405 Ill. 545

(No. 31184.

Sarah E. Carrell et al., Appellants, vs. Howard H. Hibner, et al., Appellees.

Opinion filed March 22,1950

— Rehearing denied May 15, 1950.

*546Irving Shutts, and Oscar R. Laraway, both of Joliet, for appellants.

Zeamore A. Ader, and Raymond M. Grossman, both of Chicago, and Francis J. Loughran, of Joliet, for appellees.

Mr. Justice Crampton

delivered the opinion of the court:

Certain children of Francis A. Hibner, deceased, filed suit in the circuit court of Will County against the remaining children of the decedent praying that farm land devised by him to the children be partitioned, and, in the event of a sale, that the proceeds be divided among the owners according to their several rights and interests therein. The court ordered partition to be made, reserved determination of the issues raised by the pleadings as to deductions from the shares of certain owners' on account of alleged debts owed to the father’s estate, and referred such issués to a master in chancery. After hearings, the master made his *547report finding, in accordance with plaintiffs’ contentions, that deductions should be made from the respective shares of certain of the parties on account of debts incurred to the decedent, and that costs of the reference should be charged to defendants.

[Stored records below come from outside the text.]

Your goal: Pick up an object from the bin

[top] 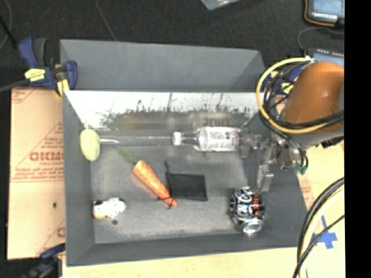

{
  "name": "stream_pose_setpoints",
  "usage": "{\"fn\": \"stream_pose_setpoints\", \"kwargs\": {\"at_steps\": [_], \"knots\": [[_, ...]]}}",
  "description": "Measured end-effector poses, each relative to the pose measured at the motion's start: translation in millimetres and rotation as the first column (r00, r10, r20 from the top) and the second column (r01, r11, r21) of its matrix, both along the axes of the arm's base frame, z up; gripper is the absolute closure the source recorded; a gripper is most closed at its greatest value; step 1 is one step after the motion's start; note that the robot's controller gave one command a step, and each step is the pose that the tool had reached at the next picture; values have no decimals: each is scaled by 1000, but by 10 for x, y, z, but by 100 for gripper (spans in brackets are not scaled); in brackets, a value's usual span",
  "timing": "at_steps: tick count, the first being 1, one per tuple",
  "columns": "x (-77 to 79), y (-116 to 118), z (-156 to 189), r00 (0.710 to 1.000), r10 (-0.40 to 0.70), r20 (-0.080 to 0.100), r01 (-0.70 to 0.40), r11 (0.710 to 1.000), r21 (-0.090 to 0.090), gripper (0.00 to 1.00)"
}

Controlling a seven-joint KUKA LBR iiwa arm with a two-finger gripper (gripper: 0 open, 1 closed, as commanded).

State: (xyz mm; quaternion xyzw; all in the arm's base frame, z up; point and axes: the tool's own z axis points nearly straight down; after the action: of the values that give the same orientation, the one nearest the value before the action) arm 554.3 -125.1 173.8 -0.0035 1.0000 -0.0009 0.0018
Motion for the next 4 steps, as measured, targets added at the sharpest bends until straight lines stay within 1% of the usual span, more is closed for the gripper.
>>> {"fn": "stream_pose_setpoints", "kwargs": {"at_steps": [1,2,3,4], "knots": [[0,0,0,1000,0,0,0,1000,0,0],[7,-3,-142,997,76,7,-76,997,-2,0],[-180,-89,-693,927,375,4,-375,927,-4,0],[-385,140,-916,930,367,17,-367,930,-10,100]]}}
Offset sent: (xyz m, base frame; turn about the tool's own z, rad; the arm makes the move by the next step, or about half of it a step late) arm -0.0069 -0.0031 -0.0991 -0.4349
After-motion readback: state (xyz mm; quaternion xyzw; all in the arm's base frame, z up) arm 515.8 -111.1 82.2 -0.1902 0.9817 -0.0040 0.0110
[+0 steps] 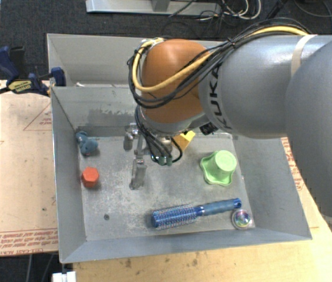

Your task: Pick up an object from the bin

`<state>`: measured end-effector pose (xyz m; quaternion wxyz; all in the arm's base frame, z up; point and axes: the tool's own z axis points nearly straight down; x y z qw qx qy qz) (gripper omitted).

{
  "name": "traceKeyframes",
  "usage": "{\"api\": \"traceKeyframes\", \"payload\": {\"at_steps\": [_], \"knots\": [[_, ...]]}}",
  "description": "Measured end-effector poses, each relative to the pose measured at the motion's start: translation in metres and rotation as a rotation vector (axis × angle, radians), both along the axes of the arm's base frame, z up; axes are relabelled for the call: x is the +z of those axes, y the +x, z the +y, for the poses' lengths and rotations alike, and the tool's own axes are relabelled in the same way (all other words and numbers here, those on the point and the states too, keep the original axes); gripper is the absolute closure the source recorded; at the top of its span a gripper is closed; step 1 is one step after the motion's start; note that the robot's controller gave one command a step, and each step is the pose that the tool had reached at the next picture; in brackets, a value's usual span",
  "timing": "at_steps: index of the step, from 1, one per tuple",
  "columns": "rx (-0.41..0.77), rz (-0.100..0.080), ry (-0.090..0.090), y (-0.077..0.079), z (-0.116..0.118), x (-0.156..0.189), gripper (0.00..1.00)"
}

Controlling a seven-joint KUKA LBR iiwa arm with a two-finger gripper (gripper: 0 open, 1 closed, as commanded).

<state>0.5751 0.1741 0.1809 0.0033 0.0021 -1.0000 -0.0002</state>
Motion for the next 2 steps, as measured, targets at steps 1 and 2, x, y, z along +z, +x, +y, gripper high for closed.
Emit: {"api": "traceKeyframes", "payload": {"at_steps": [1,2], "knots": [[0.180,-0.003,-0.001,-0.040,-0.049,-0.041,0.00],[0.159,-0.014,0.001,-0.091,-0.099,-0.101,0.00]]}}
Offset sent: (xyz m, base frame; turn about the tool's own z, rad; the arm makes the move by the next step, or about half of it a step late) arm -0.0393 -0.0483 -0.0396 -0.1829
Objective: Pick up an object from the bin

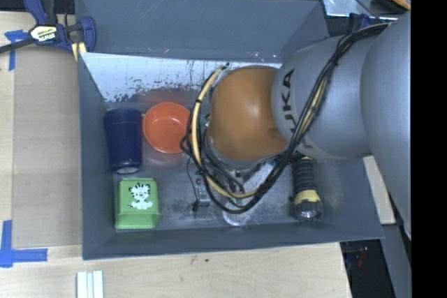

The court overruled objections to the report, and entered a decree in accordance with the findings of the master, except as modified to divide the costs between the parties. On appeal by defendants to the Appellate Court, wherein plaintiffs made a cross appeal as to the ruling on costs, the decree" was reversed, the court holding that the deductions should not have been made and that the circuit court erred in that respect. Plaintiffs have appealed to this court, pursuant to leave heretofore granted.

On November 28, 1929, Francis A. Hibner died leaving a will by which he devised the real estate in question to his widow for life with remainder to his nine children, one of whom thereafter died leaving a husband and five children. The widow subsequently died, on January 5, 1945. On the date of testator’s death each of the defendant children was indebted to him in various amounts, represented by promissory notes. One of the plaintiff children and the deceased child, the husband and children of whom are among the plaintiffs herein, were also indebted to the testator, and an additional loan from the estate was made to one of the defendants. None of the notes were collected, but instead the executors entered into an arrangement whereby they were cancelled and new notes in the same amounts were substituted, made payable to the surviving widow. The new notes were delivered to the family attorney and remained in his possession until the hearing herein.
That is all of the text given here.